### What you have to do
Copy each line below holding "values".

(Records from a data source)
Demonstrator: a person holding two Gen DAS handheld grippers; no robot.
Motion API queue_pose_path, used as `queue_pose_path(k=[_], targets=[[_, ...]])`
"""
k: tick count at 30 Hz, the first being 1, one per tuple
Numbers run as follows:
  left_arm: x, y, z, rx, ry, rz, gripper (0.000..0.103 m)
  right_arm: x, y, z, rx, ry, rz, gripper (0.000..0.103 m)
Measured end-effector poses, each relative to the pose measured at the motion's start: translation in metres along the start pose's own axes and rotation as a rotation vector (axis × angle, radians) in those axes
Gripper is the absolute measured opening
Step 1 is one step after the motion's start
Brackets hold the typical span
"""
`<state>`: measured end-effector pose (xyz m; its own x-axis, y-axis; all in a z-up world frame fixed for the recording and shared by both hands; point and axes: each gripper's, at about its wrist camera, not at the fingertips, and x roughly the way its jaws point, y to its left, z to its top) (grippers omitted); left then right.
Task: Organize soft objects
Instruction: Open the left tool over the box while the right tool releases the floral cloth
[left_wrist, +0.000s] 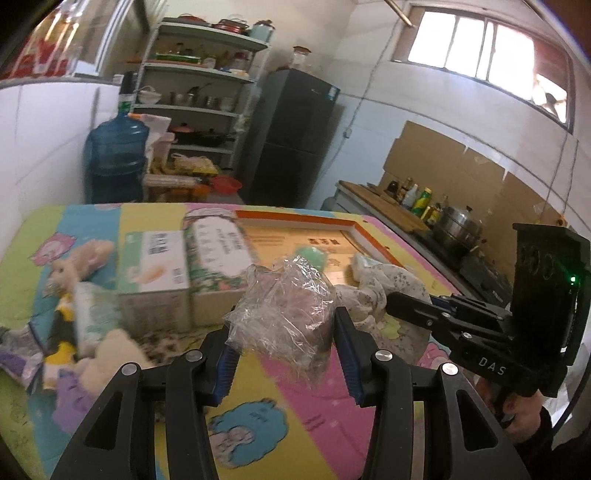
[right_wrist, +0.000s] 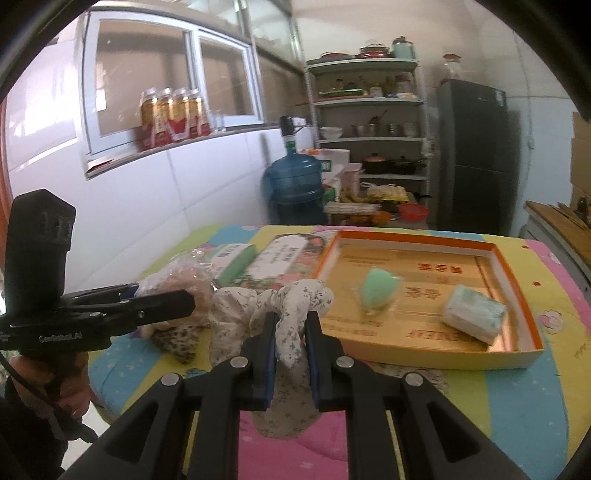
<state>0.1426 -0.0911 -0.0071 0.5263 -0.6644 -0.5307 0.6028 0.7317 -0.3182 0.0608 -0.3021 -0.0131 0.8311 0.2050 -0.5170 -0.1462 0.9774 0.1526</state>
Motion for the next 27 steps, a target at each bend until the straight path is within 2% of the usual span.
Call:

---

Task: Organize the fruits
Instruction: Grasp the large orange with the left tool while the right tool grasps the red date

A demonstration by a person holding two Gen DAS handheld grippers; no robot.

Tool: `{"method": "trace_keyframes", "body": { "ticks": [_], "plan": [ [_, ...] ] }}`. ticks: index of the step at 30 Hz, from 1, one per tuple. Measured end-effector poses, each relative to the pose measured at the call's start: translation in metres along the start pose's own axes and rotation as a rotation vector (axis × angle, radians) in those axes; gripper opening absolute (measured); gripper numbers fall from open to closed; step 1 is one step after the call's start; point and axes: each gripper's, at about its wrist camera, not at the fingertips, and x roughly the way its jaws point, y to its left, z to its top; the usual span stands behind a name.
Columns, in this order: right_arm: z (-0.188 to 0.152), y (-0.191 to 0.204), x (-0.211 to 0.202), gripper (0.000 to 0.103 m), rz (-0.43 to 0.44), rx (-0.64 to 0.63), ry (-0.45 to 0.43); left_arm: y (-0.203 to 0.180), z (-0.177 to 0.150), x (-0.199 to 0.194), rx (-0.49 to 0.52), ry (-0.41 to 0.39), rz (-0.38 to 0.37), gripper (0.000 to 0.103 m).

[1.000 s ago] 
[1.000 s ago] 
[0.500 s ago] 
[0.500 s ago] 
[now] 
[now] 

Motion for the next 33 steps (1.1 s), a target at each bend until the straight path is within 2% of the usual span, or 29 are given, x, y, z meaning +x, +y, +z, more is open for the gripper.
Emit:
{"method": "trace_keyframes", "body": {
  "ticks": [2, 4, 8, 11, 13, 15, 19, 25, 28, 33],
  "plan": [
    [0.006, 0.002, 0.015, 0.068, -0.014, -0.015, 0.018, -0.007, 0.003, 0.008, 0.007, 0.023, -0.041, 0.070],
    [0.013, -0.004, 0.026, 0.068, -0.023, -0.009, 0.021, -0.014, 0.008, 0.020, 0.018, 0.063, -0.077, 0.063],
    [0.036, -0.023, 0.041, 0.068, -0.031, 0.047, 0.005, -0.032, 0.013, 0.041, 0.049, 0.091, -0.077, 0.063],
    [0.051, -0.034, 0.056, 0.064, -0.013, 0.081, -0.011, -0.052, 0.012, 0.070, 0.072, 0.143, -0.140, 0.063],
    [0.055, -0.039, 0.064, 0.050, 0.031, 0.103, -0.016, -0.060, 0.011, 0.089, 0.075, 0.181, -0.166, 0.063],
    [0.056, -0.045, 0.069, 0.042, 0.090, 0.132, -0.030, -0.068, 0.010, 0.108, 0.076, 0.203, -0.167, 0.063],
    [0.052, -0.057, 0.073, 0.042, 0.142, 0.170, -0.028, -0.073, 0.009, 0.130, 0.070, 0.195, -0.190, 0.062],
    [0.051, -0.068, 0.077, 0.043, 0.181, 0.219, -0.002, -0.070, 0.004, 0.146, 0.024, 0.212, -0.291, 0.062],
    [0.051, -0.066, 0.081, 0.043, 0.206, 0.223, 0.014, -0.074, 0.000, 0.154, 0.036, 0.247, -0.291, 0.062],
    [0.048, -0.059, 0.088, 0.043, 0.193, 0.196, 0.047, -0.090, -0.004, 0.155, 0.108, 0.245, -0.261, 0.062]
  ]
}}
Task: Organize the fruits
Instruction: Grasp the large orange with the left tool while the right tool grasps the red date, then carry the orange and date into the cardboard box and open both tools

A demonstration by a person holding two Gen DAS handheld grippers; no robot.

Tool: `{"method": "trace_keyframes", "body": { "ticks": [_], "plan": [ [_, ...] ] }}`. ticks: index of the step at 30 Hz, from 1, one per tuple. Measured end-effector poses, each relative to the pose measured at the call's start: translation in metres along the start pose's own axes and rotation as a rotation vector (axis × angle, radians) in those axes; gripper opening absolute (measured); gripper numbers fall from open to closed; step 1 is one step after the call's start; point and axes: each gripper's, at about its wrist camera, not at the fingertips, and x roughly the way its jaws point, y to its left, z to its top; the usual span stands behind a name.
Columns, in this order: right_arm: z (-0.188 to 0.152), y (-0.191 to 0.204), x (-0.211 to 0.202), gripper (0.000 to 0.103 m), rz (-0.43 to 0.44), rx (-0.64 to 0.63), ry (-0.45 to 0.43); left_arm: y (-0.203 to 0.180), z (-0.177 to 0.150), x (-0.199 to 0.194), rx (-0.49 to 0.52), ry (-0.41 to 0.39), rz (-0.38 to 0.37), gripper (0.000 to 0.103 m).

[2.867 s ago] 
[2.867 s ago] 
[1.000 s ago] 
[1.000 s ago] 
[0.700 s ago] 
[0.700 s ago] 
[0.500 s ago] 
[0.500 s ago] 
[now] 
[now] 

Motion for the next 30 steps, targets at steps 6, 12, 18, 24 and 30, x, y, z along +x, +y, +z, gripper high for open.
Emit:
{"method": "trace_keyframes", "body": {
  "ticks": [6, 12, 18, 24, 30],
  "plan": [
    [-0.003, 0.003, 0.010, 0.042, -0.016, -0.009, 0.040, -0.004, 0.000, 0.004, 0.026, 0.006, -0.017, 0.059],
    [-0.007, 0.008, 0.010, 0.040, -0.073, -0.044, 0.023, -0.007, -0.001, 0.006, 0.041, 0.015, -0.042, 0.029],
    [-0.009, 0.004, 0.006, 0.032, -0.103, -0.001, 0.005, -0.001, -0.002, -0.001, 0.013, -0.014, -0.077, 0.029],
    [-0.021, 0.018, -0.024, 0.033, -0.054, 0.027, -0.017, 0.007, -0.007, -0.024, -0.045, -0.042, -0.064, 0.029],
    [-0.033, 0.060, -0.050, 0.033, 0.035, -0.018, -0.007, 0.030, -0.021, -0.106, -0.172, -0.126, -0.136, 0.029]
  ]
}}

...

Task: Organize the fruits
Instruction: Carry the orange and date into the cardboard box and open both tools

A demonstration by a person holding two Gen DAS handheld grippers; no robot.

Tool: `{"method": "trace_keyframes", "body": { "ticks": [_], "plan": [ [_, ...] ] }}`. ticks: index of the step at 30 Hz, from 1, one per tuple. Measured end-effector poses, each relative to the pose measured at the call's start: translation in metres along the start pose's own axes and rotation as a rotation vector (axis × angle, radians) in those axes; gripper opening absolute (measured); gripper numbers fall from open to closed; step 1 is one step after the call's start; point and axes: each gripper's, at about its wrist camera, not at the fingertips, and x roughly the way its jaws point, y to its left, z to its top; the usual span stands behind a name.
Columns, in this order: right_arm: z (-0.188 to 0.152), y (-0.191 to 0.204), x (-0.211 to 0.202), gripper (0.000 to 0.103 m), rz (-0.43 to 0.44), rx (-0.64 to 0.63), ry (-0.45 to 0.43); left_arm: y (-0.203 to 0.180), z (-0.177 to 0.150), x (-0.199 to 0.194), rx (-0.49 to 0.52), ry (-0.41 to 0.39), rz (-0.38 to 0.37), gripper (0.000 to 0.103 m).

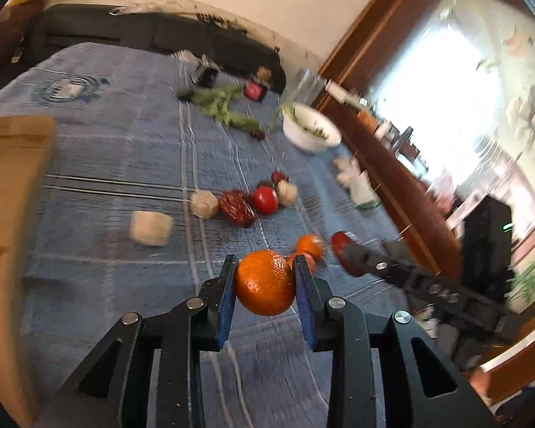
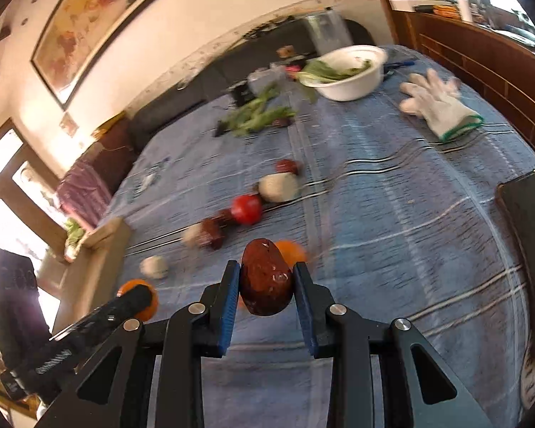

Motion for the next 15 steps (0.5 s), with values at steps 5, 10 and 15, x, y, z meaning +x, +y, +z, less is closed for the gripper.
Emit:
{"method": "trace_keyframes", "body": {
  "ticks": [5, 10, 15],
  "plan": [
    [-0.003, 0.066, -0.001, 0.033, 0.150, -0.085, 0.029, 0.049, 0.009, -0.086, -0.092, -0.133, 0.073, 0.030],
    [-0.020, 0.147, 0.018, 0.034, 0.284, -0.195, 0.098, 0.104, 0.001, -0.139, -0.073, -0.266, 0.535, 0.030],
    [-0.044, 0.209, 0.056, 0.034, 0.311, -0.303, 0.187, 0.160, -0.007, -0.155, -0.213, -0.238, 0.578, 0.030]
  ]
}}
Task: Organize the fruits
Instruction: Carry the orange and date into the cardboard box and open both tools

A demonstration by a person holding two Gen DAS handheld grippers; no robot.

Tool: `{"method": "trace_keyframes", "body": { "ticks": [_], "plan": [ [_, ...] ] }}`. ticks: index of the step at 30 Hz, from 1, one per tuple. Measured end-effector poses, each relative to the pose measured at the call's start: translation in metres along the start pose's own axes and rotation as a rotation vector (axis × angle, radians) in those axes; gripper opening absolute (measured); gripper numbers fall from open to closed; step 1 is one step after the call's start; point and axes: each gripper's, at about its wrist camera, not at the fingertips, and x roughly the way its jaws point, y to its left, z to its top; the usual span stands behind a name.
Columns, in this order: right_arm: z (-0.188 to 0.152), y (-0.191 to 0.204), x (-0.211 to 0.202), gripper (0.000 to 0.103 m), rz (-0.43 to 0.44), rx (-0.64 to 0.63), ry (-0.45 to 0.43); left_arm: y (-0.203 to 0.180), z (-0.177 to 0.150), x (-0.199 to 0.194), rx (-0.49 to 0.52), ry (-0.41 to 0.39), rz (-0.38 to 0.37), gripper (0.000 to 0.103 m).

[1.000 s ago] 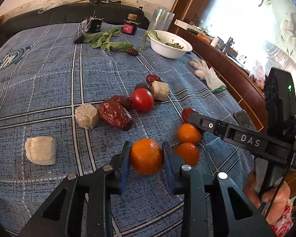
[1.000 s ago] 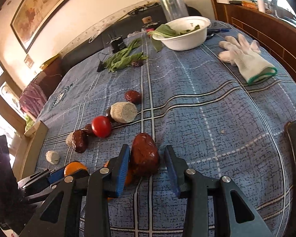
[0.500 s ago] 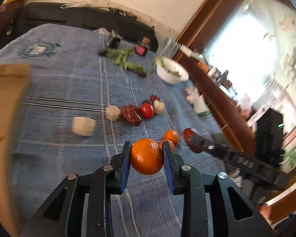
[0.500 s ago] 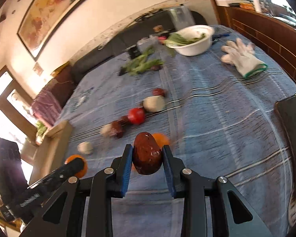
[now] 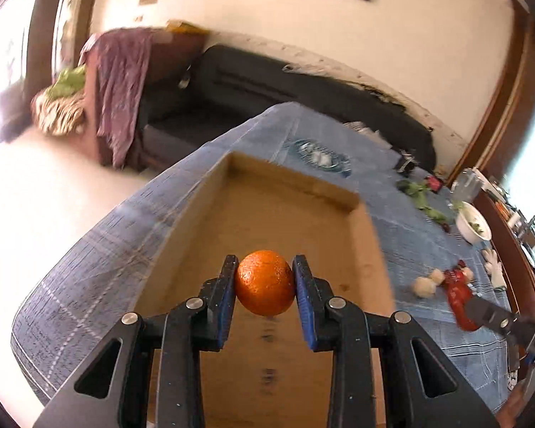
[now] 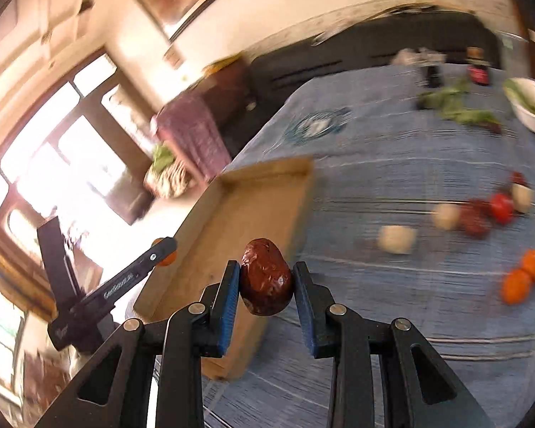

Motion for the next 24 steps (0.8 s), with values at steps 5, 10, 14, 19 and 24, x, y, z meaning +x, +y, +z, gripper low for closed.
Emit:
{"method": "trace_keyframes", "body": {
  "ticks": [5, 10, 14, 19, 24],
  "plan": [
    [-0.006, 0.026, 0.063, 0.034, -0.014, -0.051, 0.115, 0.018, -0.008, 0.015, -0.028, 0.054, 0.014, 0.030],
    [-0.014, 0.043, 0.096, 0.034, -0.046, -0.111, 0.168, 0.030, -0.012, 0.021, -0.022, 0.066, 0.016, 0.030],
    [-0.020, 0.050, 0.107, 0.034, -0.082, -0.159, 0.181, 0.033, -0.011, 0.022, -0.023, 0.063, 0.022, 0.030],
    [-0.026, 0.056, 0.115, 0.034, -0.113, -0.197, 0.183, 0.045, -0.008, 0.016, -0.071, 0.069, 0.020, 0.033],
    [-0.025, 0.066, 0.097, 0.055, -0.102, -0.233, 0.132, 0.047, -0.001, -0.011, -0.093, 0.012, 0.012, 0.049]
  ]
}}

### Result
Motion for the next 15 steps (0.5 s), with values at steps 5, 10 and 15, x, y, z meaning +x, +y, +z, less is closed for the gripper.
Motion for the next 24 steps (0.8 s), with values at steps 5, 10, 14, 19 and 24, x, y, z meaning +x, +y, +z, gripper low for closed.

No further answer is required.